Directions for this task: Produce a character-for-character copy of the data below.

(Records contained in a dataset)
= = = = = = =

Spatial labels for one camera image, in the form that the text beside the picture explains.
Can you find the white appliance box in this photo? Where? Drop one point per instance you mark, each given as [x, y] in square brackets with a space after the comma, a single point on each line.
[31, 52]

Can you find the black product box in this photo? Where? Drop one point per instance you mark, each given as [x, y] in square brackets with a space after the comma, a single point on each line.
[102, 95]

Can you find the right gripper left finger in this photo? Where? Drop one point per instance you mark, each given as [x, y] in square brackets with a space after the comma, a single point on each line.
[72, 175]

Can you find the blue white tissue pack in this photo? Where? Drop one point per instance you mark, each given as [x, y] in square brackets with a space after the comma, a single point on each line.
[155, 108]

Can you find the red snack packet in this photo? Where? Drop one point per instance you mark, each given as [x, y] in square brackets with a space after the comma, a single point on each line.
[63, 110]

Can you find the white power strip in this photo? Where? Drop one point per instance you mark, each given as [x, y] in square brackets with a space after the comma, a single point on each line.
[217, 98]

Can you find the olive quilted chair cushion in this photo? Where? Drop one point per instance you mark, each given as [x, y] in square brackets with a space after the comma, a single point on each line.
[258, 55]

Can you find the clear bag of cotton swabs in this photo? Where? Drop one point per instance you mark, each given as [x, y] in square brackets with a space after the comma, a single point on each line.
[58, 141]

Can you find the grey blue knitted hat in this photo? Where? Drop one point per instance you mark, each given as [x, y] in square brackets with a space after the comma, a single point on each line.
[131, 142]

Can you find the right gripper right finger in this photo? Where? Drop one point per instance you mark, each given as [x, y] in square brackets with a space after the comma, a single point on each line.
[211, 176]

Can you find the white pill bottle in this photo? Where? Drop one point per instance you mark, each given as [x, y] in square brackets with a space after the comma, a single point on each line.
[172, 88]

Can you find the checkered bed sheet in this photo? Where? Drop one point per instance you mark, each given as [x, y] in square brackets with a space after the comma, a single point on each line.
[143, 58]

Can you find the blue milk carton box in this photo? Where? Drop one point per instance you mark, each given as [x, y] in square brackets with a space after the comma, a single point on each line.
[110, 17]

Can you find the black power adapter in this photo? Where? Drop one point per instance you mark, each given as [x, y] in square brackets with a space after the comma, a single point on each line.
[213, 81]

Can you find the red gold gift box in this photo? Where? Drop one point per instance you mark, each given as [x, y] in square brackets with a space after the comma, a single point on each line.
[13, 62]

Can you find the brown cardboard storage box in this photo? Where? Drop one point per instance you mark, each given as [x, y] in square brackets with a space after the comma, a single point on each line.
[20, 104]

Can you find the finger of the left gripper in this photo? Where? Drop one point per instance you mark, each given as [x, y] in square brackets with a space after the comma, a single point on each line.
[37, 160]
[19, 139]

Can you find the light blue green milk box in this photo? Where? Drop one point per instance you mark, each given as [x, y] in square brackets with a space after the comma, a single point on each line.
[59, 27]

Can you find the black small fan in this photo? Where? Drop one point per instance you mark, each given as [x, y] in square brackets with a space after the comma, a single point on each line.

= = = = = = =

Solution to the problem:
Spatial labels for one camera image, in the form that the text beside the picture explains.
Can you find the white appliance box in this photo? Where? Drop one point per instance you mark, each given as [x, y] in square brackets with a space after the comma, a single point on each line.
[31, 52]

Can you find the black product box in this photo? Where? Drop one point per instance you mark, each given as [x, y] in square brackets with a space after the comma, a single point on each line.
[102, 95]

Can you find the right gripper left finger in this photo? Where? Drop one point per instance you mark, each given as [x, y] in square brackets with a space after the comma, a single point on each line.
[72, 175]

Can you find the blue white tissue pack in this photo? Where? Drop one point per instance you mark, each given as [x, y] in square brackets with a space after the comma, a single point on each line.
[155, 108]

Can you find the red snack packet in this photo? Where? Drop one point per instance you mark, each given as [x, y] in square brackets with a space after the comma, a single point on each line.
[63, 110]

Can you find the white power strip in this photo? Where? Drop one point per instance you mark, each given as [x, y] in square brackets with a space after the comma, a single point on each line.
[217, 98]

Can you find the olive quilted chair cushion in this photo? Where? Drop one point per instance you mark, each given as [x, y] in square brackets with a space after the comma, a single point on each line.
[258, 55]

Can you find the clear bag of cotton swabs in this photo? Where? Drop one point per instance you mark, each given as [x, y] in square brackets with a space after the comma, a single point on each line.
[58, 141]

Can you find the grey blue knitted hat in this photo? Where? Drop one point per instance you mark, each given as [x, y] in square brackets with a space after the comma, a single point on each line.
[131, 142]

Can you find the right gripper right finger in this photo? Where? Drop one point per instance you mark, each given as [x, y] in square brackets with a space after the comma, a single point on each line.
[211, 176]

Can you find the white pill bottle in this photo? Where? Drop one point per instance you mark, each given as [x, y] in square brackets with a space after the comma, a single point on each line.
[172, 88]

Can you find the checkered bed sheet in this photo? Where? Drop one point per instance you mark, each given as [x, y] in square brackets with a space after the comma, a single point on each line.
[143, 58]

Can you find the blue milk carton box in this photo? Where? Drop one point per instance you mark, each given as [x, y] in square brackets with a space after the comma, a single point on each line.
[110, 17]

Can you find the black power adapter in this photo? Where? Drop one point per instance you mark, each given as [x, y] in square brackets with a space after the comma, a single point on each line.
[213, 81]

Can you find the red gold gift box in this photo? Where? Drop one point per instance you mark, each given as [x, y] in square brackets with a space after the comma, a single point on each line.
[13, 62]

Can you find the brown cardboard storage box in this photo? Where? Drop one point per instance you mark, each given as [x, y] in square brackets with a space after the comma, a single point on each line.
[20, 104]

Can you find the finger of the left gripper in this photo? Where? Drop one point per instance you mark, each given as [x, y] in square brackets with a space after the comma, a single point on each line.
[37, 160]
[19, 139]

Can you find the light blue green milk box in this photo? Where? Drop one point per instance you mark, each given as [x, y] in square brackets with a space after the comma, a single point on each line.
[59, 27]

Can you find the black small fan in this photo? Where? Drop one point per instance you mark, each given as [x, y] in square brackets with a space after the comma, a single point on each line.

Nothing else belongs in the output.